## YOUR OBJECTIVE
Give back the full data, unchanged and complete.
==========
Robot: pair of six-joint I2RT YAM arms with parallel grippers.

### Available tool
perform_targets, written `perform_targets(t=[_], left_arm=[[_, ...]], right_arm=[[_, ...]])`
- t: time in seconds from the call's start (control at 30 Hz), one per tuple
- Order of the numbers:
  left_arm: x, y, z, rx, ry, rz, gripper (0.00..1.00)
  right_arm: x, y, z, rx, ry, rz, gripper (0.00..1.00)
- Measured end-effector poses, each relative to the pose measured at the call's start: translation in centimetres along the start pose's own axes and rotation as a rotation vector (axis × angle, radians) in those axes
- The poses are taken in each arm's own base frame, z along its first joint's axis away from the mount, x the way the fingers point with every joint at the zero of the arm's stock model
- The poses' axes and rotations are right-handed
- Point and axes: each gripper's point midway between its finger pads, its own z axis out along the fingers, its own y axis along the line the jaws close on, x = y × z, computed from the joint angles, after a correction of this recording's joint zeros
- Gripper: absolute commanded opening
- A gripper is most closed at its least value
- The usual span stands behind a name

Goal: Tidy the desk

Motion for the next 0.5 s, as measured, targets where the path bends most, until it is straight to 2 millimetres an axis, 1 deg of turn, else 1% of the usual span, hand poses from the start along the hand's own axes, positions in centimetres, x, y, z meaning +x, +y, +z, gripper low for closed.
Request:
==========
## ANSWER SPACE
Robot: pair of six-joint I2RT YAM arms with parallel grippers.

### Available tool
perform_targets, written `perform_targets(t=[_], left_arm=[[_, ...]], right_arm=[[_, ...]])`
- t: time in seconds from the call's start (control at 30 Hz), one per tuple
- Order of the numbers:
  left_arm: x, y, z, rx, ry, rz, gripper (0.00..1.00)
  right_arm: x, y, z, rx, ry, rz, gripper (0.00..1.00)
- Measured end-effector poses, each relative to the pose measured at the call's start: translation in centimetres along the start pose's own axes and rotation as a rotation vector (axis × angle, radians) in those axes
- The poses are taken in each arm's own base frame, z along its first joint's axis away from the mount, x the way the fingers point with every joint at the zero of the arm's stock model
- The poses' axes and rotations are right-handed
- Point and axes: each gripper's point midway between its finger pads, its own z axis out along the fingers, its own y axis along the line the jaws close on, x = y × z, computed from the joint angles, after a correction of this recording's joint zeros
- Gripper: absolute commanded opening
- A gripper is most closed at its least value
- The usual span stands behind a name

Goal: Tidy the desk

Motion for the next 0.5 s, as measured, targets where the path bends most, until it is straight to 2 millimetres an axis, 1 deg of turn, else 1% of the usual span, hand poses from the start along the hand's own axes, positions in centimetres, x, y, z meaning +x, +y, +z, gripper low for closed.
Request:

The requested output has been given in full.